What is expected: Only the lines holding "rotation" are wanted here; copy each from the listing.

Dataset excerpt:
════

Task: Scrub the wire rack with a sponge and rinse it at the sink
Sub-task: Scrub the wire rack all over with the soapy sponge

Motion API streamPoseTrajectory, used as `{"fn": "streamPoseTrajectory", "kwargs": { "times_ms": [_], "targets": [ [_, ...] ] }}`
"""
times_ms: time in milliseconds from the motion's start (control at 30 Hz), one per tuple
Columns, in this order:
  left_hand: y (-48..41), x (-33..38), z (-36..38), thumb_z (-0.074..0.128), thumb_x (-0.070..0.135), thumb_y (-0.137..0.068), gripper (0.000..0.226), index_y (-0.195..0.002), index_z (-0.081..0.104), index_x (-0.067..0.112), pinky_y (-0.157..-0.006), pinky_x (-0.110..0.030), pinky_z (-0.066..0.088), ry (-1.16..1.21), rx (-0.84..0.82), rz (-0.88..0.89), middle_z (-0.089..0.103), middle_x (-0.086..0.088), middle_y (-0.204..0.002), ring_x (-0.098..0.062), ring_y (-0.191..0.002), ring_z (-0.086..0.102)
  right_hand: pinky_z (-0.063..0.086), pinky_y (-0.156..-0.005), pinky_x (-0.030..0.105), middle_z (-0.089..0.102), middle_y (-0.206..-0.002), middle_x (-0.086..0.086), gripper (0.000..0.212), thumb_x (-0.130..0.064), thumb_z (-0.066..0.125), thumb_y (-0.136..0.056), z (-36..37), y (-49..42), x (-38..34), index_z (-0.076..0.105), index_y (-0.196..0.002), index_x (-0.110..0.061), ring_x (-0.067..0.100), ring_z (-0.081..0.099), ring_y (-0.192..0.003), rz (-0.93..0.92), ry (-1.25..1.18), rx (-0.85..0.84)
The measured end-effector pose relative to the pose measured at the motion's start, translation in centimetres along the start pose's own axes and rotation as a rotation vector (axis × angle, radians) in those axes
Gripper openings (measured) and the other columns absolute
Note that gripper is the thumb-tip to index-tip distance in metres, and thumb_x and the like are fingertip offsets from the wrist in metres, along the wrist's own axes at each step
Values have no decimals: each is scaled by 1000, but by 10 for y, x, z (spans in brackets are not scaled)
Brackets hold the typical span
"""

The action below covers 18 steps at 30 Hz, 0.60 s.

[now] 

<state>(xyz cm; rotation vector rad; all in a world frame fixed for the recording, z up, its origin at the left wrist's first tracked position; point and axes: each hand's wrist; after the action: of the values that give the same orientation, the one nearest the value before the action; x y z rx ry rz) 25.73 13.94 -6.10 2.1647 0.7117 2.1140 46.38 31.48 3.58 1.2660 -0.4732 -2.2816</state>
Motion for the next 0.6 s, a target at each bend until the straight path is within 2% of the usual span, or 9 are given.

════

Output for this exercise:
The measured end-effector pose relative to the pose measured at the motion's start, translation in centimetres along the start pose's own axes and rotation as a rotation vector (axis × angle, radians) in those axes
<state>(xyz cm; rotation vector rad; all in a world frame fixed for the recording, z up, its origin at the left wrist's first tracked position; point and axes: each hand's wrist; after the action: of the values that give the same orientation, the one nearest the value before the action; x y z rx ry rz) 25.73 13.94 -6.10 2.1647 0.7117 2.1140 46.38 31.48 3.58 1.2660 -0.4732 -2.2816</state>

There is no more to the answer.